_WHAT IS BEING ASKED_. Repeat the data exactly as given below, dropping every picture.

_PROVIDED DATA_.

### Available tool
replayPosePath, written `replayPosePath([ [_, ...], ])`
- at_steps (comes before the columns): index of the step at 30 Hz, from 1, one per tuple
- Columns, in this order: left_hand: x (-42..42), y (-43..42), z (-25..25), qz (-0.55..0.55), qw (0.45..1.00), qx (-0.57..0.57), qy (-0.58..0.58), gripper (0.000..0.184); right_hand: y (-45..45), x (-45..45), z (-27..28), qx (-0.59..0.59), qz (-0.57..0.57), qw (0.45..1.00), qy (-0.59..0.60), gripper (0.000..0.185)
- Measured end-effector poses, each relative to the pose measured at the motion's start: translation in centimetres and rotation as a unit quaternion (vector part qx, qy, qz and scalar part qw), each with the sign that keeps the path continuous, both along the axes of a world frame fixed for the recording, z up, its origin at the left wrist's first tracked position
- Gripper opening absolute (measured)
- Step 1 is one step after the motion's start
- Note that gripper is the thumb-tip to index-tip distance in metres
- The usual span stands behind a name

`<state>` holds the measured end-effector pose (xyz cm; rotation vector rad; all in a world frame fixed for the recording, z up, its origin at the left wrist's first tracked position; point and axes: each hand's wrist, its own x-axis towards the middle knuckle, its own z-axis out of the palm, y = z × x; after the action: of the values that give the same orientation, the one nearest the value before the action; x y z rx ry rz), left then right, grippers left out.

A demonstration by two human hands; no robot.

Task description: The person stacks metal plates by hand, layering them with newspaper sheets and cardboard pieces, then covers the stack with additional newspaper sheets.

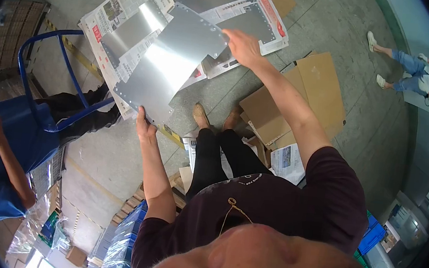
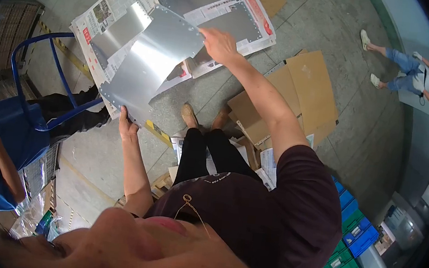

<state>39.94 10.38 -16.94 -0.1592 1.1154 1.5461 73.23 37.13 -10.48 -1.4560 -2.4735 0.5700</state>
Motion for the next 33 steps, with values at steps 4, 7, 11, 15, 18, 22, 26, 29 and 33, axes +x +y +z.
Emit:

_ANSWER BELOW_.
### Available tool
replayPosePath, written `replayPosePath([ [_, ...], ])`
- at_steps (comes before the columns): index of the step at 30 Hz, from 1, one per tuple
- Columns, in this order: left_hand: x (-42..42), y (-43..42), z (-25..25), qz (-0.55..0.55), qw (0.45..1.00), qx (-0.57..0.57), qy (-0.58..0.58), gripper (0.000..0.184); right_hand: y (-45..45), x (-45..45), z (-27..28), qx (-0.59..0.59), qz (-0.57..0.57), qw (0.45..1.00), qy (-0.59..0.60), gripper (0.000..0.185)
- Measured end-effector poses, each relative to the pose measured at the motion's start: translation in centimetres and rotation as a unit quaternion (vector part qx, qy, qz and scalar part qw), each with the sign that keeps the path continuous, both along the axes of a world frame fixed for the recording, z up, its origin at the left wrist's first tracked position
- Gripper opening absolute (measured)
- Step 1 is one step after the motion's start
- Note that gripper is the thumb-tip to index-tip distance in metres
- The usual span stands behind a name

`<state>` holds the measured end-effector pose (xyz cm; rotation vector rad; all in a world frame fixed for the recording, z up, its origin at the left wrist's first tracked position; point and axes: each hand's wrist, its own x-axis towards the middle knuckle, its own z-axis out of the palm, y = z × x; after the action: of the values that give the same orientation, the one nearest the value before the action; x y z rx ry rz), left then right, grippers left out.

A demonstration by two human hands; no robot.

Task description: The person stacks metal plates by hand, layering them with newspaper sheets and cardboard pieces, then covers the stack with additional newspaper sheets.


<state>39.94 10.38 -16.94 -0.1592 1.1154 1.5461 73.23 37.13 -10.48 -1.4560 -2.4735 0.5700</state>
Motion for the next 33 steps, with values at steps 4, 7, 11, 15, 18, 22, 26, 29 and 33, axes +x +y +z.
Emit:

The required output is complete.